## Problem to solve
Restate word for word the lines of the entries below, starting with the line that holds "Picture size 518" and ending with the line that holds "Camera: 497 x", and no others.

++++++++++++++++++++

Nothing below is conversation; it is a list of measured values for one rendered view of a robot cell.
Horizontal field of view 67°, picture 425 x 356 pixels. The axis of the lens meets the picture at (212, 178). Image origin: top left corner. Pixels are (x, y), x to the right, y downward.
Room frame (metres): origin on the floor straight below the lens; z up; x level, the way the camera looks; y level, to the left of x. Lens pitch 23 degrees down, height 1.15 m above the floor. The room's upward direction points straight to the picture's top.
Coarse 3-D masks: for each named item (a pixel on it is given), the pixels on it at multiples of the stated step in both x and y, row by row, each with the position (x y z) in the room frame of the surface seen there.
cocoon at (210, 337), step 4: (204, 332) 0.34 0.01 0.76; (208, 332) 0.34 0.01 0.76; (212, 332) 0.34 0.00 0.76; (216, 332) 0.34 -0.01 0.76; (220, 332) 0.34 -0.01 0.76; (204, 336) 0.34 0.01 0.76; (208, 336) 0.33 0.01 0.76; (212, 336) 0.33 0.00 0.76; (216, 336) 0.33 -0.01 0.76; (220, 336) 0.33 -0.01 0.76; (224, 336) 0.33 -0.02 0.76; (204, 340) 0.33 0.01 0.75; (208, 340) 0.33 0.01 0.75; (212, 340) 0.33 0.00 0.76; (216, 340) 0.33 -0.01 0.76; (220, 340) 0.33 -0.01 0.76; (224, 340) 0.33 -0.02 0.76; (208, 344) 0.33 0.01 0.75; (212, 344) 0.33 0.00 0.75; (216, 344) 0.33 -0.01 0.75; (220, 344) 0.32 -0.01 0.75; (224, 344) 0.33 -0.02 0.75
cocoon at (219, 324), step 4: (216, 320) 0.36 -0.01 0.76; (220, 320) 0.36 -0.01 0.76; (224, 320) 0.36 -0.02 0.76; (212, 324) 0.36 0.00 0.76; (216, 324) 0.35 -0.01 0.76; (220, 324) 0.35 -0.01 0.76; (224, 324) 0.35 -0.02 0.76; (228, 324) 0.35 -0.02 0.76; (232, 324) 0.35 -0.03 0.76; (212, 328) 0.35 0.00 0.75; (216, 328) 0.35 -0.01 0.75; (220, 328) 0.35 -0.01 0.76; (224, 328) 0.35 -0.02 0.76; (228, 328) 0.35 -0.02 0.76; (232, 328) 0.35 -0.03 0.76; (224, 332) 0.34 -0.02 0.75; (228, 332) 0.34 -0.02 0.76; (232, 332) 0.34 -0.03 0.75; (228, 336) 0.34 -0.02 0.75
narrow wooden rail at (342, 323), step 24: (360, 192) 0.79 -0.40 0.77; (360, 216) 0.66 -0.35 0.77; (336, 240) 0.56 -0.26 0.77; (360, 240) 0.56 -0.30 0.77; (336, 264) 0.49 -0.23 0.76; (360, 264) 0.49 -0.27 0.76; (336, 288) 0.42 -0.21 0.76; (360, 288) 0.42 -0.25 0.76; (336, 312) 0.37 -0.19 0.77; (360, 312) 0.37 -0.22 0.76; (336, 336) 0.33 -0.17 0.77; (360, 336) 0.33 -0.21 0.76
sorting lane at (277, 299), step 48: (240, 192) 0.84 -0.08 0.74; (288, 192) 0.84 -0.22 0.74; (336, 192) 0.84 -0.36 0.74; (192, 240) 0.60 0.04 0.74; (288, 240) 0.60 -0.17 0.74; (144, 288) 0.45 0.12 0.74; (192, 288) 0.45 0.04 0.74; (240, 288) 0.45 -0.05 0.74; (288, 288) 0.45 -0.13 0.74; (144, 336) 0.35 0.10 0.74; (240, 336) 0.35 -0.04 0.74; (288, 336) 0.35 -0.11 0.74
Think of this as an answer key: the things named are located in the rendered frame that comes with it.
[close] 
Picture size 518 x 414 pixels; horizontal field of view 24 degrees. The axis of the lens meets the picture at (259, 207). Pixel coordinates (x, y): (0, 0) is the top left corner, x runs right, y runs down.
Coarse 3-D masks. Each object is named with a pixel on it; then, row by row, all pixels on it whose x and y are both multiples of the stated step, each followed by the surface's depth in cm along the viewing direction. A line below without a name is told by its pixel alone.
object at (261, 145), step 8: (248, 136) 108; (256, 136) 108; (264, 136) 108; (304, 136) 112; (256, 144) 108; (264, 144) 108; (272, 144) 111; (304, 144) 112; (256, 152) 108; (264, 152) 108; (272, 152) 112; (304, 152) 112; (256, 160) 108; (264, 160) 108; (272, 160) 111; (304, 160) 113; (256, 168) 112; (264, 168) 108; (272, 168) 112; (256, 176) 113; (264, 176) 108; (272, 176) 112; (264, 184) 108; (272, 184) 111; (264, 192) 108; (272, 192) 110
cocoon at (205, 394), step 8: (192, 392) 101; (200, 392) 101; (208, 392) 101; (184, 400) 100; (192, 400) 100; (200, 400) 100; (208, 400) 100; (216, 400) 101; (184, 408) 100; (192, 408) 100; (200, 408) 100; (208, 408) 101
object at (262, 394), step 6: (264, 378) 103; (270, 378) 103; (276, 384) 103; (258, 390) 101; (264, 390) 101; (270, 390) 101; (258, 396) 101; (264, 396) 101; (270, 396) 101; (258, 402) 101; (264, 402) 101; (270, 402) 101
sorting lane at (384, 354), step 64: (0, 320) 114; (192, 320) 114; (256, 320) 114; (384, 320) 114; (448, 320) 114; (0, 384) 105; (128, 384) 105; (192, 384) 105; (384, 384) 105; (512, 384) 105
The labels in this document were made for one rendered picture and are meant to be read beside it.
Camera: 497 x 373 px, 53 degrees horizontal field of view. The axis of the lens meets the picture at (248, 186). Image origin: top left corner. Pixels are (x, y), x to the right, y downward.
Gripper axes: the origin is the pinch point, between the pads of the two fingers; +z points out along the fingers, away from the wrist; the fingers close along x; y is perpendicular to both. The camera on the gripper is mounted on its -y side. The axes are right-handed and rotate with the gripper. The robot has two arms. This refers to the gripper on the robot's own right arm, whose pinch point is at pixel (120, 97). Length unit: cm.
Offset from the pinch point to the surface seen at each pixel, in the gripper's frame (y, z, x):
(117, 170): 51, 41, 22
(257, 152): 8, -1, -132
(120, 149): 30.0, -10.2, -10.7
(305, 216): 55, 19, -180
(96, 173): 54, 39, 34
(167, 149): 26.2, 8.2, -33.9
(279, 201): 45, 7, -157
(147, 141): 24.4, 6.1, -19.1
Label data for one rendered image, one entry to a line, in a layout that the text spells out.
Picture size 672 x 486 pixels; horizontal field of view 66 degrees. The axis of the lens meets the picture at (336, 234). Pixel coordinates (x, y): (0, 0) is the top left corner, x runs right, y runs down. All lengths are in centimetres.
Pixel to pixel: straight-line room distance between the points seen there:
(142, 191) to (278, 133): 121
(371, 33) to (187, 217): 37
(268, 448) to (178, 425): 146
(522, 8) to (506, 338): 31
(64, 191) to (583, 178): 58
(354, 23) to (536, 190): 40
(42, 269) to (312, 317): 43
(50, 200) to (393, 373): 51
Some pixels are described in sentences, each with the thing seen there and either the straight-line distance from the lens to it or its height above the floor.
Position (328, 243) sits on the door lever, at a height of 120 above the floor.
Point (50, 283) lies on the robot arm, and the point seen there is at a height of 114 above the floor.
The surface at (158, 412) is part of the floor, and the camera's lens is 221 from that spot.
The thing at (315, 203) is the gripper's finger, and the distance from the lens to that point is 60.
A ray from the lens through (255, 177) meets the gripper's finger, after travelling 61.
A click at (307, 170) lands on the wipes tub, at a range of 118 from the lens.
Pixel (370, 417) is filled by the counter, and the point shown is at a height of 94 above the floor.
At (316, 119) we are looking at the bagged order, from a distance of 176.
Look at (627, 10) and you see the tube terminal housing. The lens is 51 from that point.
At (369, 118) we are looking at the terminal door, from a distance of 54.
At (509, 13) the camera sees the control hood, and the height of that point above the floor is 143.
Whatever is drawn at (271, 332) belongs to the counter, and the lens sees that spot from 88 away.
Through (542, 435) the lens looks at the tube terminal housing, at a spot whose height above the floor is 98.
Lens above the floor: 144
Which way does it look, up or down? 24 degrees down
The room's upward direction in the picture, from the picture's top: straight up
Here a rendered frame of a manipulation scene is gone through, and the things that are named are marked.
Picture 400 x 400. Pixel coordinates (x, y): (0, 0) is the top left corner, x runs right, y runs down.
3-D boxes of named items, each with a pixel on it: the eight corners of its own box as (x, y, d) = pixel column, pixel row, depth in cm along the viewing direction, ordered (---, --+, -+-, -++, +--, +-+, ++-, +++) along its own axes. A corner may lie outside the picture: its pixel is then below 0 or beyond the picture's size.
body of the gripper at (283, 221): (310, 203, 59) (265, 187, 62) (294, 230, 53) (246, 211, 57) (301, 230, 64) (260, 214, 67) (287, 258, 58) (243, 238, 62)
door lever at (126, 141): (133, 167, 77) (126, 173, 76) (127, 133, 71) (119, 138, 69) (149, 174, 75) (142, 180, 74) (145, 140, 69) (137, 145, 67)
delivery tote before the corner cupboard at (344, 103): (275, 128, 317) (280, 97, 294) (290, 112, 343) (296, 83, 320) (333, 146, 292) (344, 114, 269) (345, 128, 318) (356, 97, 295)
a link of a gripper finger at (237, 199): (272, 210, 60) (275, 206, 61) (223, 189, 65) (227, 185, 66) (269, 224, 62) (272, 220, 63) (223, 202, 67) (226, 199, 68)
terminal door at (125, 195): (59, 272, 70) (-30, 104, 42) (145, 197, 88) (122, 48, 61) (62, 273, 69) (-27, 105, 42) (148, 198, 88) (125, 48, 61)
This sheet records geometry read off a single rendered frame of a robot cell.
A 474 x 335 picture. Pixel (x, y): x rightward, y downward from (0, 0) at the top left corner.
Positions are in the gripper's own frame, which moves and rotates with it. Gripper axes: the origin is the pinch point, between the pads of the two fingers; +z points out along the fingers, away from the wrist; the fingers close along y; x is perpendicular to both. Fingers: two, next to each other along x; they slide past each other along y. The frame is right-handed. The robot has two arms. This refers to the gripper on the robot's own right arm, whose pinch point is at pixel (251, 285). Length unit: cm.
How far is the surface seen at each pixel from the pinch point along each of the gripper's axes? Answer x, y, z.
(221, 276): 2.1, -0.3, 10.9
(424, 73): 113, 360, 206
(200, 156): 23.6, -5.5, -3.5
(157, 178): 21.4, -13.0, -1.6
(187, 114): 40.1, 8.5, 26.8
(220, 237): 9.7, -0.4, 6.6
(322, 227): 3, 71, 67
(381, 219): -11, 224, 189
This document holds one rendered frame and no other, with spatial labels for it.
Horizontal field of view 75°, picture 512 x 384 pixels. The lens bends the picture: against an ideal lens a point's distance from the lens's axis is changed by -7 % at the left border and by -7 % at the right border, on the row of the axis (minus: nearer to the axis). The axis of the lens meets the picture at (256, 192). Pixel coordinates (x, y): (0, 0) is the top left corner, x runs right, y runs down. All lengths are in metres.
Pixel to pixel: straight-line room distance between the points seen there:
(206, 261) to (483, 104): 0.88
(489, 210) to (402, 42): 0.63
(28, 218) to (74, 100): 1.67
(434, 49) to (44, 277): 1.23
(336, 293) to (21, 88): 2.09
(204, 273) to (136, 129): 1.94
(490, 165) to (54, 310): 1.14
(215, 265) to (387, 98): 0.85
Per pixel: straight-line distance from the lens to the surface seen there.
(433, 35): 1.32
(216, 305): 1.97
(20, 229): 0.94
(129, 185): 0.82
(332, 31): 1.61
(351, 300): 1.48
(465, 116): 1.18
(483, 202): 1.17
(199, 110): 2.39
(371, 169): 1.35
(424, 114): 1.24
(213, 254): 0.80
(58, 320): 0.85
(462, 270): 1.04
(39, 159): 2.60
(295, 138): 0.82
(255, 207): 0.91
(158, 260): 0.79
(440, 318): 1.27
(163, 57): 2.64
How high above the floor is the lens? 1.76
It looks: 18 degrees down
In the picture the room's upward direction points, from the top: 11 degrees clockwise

++++++++++++++++++++

## Result of this exercise
Picture size 518 x 414 pixels; horizontal field of view 24 degrees. The axis of the lens meets the picture at (259, 207). Pixel coordinates (x, y): (0, 0) is the top left corner, x runs right, y runs down.
Coarse 3-D masks. Each object is named with a pixel on it; then, row by row, all pixels on it whose x and y are both multiples of the stated step, each followed by the surface's depth in cm along the viewing direction. A line below without a name is told by its pixel alone.
object at (261, 145), step 8: (248, 136) 108; (256, 136) 108; (264, 136) 108; (304, 136) 112; (256, 144) 108; (264, 144) 108; (272, 144) 111; (304, 144) 112; (256, 152) 108; (264, 152) 108; (272, 152) 112; (304, 152) 112; (256, 160) 108; (264, 160) 108; (272, 160) 111; (304, 160) 113; (256, 168) 112; (264, 168) 108; (272, 168) 112; (256, 176) 113; (264, 176) 108; (272, 176) 112; (264, 184) 108; (272, 184) 111; (264, 192) 108; (272, 192) 110
cocoon at (205, 394), step 8: (192, 392) 101; (200, 392) 101; (208, 392) 101; (184, 400) 100; (192, 400) 100; (200, 400) 100; (208, 400) 100; (216, 400) 101; (184, 408) 100; (192, 408) 100; (200, 408) 100; (208, 408) 101
object at (262, 394), step 6: (264, 378) 103; (270, 378) 103; (276, 384) 103; (258, 390) 101; (264, 390) 101; (270, 390) 101; (258, 396) 101; (264, 396) 101; (270, 396) 101; (258, 402) 101; (264, 402) 101; (270, 402) 101
sorting lane at (384, 354), step 64: (0, 320) 114; (192, 320) 114; (256, 320) 114; (384, 320) 114; (448, 320) 114; (0, 384) 105; (128, 384) 105; (192, 384) 105; (384, 384) 105; (512, 384) 105
The labels in this document were made for one rendered picture and are meant to be read beside it.
Camera: 497 x 373 px, 53 degrees horizontal field of view. The axis of the lens meets the picture at (248, 186). Image origin: top left corner. Pixels are (x, y), x to the right, y downward.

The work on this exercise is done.